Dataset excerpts
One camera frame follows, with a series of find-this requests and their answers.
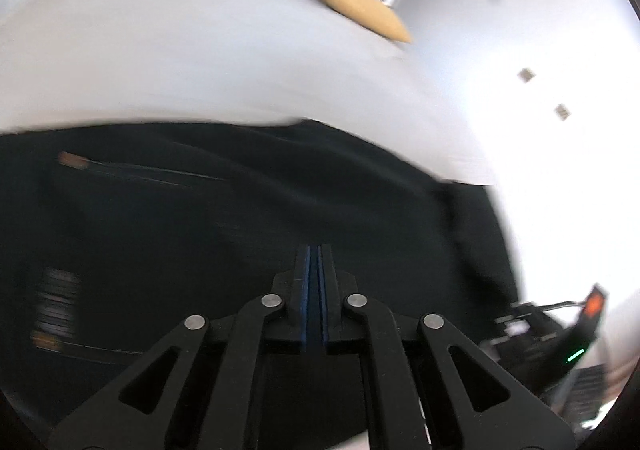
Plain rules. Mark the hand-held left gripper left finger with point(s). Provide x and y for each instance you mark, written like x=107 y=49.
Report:
x=305 y=290

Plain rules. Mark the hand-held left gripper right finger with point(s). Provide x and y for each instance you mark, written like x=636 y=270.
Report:
x=324 y=290

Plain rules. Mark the black jeans pants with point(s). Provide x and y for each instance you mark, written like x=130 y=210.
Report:
x=225 y=220

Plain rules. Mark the yellow cushion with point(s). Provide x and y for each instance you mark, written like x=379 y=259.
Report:
x=365 y=8

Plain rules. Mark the grey wall socket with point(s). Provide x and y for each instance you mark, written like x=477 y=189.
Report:
x=527 y=75
x=563 y=112

• **Task**:
Of the lines above, show those in which "Mark" appears.

• **Solution**:
Plain rules. Mark the hand-held left gripper left finger with point(s). Provide x and y for each instance you mark, written like x=107 y=49.
Plain rules. Mark the hand-held left gripper right finger with point(s). Provide x and y for each instance you mark, written like x=636 y=270.
Plain rules. Mark the black jeans pants with point(s). Provide x and y for each instance you mark, written like x=130 y=210.
Plain rules. Mark the yellow cushion with point(s). Provide x and y for each instance you mark, written like x=379 y=259.
Plain rules. Mark the grey wall socket with point(s). Provide x and y for each instance you mark, written like x=477 y=189.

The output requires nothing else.